The effect of intrauterine infusion of E. coli on repeated measurements of blood variables, SAA and cytokine mRNA expression in endometrial biopsies and leukocytes and cytological response was statistically analyzed using a repeated measures analysis of variance procedure in SAS (PROC MIXED). A first order autoregressive covariance structure was defined to take into account significant autocorrelation between measurements within mares. Differences in least squares mean estimates from the repeated measurement analyses were used to identify time points where the analyzed marker increased/decreased significantly from the pre-inoculation level. Bonferroni's multiple comparison procedure was used in order to control for Type I errors. To test if intrauterine infusion of PBS/E. coli elicited any upregulated endometrial gene expression of SAA and cytokines compared to estrous baseline levels, data was analyzed using the repeated measures analysis of variance as described above.
A non-parametric t-test (Mann Whitney U test) was used to identify specific time points where the gene expression differed significantly between resistant and susceptible mares and between different treatments (PBS and E. coli).
The effects of intrauterine infusion of PBS or E. coli on the presence on intrauterine fluid, bacterial growth of E. coli, S. zooepidemicus and other pathogens were statistically analyzed using linear logistic regression (PROC GENMOD) in SAS. A logit transformation of data was used to describe the relationship between the outcome and the explanatory variable. A generalized score test (Wald's test) was used in the type 3 analysis, and significant differences between the time points for sample collection were identified by using least square means. Goodness-of-fit tests were performed to control the model of analyses of a dichotomous outcome.

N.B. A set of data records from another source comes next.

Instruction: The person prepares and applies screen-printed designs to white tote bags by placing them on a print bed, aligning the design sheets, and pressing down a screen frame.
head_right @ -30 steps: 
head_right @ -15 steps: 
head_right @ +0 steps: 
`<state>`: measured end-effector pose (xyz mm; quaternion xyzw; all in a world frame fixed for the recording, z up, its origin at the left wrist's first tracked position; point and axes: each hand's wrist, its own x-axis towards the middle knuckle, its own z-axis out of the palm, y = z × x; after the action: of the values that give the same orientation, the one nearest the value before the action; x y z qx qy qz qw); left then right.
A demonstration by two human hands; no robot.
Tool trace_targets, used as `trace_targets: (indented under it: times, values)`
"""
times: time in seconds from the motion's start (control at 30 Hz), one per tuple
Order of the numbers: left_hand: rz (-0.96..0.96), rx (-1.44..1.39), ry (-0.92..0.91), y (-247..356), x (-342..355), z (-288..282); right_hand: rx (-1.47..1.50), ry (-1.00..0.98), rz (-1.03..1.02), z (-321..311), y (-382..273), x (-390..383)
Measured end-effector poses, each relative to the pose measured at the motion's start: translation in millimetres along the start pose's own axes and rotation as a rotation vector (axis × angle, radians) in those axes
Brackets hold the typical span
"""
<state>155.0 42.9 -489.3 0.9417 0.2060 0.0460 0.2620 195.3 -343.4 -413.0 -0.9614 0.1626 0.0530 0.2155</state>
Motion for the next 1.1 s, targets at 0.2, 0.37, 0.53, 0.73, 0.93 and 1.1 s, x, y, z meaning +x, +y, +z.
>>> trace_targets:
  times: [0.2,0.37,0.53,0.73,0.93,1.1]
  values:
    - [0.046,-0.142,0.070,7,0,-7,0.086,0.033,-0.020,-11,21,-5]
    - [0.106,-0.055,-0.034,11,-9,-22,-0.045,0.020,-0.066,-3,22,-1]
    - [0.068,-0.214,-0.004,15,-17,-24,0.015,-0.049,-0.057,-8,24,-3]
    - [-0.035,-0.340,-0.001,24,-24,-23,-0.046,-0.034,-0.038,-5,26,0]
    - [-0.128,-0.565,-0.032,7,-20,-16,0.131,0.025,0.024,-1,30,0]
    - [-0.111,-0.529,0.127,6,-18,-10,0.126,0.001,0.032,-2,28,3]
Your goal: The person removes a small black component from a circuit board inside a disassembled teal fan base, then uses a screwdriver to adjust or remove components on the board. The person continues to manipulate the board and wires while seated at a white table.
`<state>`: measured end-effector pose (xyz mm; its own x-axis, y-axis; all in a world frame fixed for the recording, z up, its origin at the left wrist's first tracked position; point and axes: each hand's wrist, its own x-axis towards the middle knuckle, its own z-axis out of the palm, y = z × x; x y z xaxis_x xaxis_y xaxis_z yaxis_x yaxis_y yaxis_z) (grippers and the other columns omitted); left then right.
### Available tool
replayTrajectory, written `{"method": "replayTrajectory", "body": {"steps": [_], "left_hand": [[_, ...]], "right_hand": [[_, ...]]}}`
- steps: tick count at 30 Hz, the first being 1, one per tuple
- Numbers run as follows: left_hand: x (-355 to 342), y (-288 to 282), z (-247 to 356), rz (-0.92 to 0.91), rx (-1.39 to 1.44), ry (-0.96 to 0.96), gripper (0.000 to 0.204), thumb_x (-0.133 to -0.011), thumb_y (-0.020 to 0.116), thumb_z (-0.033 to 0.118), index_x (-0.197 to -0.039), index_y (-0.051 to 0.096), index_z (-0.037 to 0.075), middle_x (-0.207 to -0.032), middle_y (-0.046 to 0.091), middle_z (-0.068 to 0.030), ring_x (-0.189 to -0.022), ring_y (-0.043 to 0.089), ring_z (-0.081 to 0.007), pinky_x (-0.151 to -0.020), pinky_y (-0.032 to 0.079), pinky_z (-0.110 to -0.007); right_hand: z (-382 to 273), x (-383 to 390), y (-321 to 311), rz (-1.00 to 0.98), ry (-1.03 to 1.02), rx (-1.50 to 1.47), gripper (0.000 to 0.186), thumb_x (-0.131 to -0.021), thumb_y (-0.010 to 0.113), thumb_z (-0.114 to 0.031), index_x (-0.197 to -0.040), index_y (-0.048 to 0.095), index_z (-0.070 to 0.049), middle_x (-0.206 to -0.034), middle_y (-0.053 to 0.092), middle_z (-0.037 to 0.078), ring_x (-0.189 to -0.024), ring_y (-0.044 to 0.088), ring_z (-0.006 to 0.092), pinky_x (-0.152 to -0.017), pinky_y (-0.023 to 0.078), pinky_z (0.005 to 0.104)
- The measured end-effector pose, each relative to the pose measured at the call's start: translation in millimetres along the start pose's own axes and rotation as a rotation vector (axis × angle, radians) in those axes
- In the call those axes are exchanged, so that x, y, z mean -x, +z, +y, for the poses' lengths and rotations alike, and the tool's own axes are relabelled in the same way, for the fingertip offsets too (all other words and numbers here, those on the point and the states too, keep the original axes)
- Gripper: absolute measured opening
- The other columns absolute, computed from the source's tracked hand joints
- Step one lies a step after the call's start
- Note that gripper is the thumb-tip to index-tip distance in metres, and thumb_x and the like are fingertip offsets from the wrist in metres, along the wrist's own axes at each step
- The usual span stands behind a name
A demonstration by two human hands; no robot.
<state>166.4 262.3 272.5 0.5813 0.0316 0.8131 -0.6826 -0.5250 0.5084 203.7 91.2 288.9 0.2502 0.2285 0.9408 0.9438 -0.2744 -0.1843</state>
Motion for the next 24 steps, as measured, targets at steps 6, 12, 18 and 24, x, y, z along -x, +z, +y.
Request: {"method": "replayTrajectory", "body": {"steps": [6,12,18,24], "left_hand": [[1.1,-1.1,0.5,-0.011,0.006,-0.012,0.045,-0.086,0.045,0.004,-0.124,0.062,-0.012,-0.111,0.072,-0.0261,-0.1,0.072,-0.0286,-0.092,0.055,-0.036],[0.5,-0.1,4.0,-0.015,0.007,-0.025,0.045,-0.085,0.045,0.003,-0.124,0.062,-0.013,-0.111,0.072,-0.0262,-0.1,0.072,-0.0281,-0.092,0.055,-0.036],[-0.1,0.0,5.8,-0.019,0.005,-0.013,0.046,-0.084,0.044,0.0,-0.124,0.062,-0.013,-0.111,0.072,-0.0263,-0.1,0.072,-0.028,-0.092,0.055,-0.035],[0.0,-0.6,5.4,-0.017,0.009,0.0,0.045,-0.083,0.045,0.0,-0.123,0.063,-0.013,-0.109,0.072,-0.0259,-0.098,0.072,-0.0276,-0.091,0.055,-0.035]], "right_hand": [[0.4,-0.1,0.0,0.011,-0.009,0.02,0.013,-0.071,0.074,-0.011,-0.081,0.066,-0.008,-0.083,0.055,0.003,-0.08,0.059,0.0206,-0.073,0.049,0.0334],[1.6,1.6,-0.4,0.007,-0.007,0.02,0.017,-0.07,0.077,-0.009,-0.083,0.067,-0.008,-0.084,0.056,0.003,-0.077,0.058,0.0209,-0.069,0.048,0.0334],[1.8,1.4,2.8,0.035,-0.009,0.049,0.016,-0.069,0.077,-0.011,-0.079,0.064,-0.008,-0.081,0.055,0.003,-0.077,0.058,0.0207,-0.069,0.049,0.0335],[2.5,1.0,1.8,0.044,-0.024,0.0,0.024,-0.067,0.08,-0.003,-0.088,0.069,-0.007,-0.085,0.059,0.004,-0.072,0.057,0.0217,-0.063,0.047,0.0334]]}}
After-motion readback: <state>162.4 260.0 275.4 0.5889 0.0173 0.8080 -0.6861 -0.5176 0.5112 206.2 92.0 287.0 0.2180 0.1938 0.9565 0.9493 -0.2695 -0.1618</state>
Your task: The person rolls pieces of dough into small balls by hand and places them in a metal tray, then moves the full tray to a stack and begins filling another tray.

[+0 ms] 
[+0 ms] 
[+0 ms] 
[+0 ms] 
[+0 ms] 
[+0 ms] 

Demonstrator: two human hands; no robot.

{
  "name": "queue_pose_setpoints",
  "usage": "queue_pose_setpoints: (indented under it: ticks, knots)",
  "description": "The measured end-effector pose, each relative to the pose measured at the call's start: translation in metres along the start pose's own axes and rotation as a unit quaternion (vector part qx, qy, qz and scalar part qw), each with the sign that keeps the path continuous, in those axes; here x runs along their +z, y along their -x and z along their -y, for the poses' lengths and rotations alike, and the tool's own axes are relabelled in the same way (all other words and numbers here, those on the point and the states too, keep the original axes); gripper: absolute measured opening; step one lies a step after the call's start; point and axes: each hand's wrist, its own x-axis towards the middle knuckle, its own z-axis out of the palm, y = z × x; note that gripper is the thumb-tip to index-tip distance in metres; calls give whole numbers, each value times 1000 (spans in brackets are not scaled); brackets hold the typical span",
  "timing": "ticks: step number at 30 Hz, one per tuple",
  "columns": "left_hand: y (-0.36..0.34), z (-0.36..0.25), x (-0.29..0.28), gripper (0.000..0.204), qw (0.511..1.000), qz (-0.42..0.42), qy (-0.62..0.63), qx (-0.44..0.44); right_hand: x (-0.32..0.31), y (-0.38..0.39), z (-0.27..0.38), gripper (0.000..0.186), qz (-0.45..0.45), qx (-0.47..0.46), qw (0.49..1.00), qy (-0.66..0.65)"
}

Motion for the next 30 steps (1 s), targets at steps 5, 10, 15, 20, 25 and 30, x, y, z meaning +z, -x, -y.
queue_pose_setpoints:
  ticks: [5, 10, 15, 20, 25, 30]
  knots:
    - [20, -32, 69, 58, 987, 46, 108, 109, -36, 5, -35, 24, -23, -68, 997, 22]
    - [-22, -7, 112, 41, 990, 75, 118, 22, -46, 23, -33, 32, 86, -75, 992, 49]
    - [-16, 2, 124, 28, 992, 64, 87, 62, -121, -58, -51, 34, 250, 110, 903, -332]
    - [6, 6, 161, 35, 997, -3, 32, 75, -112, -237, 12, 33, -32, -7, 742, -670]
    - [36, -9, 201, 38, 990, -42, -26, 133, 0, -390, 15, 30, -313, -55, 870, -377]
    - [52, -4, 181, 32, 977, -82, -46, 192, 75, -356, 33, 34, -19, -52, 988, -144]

All values are presented as means ± standard error of the means (SEM). Assumptions were checked on residual plots and tested for normality. Initial inspection of the data revealed that SAA and cytokine mRNA expression varied markedly between individuals. Because variances were heterogenous, 2-ΔΔCt values were log transformed, and geometric least square means statistically compared. All statistical calculations were made with the software SAS 9.2 (SAS Institute, Cary, NC, USA). Graphs were made using the software GraphPad Prism 5.0 (GraphPad Software Inc., La Jolla, CA, USA). The level of significance was set to p ≤ 0.05.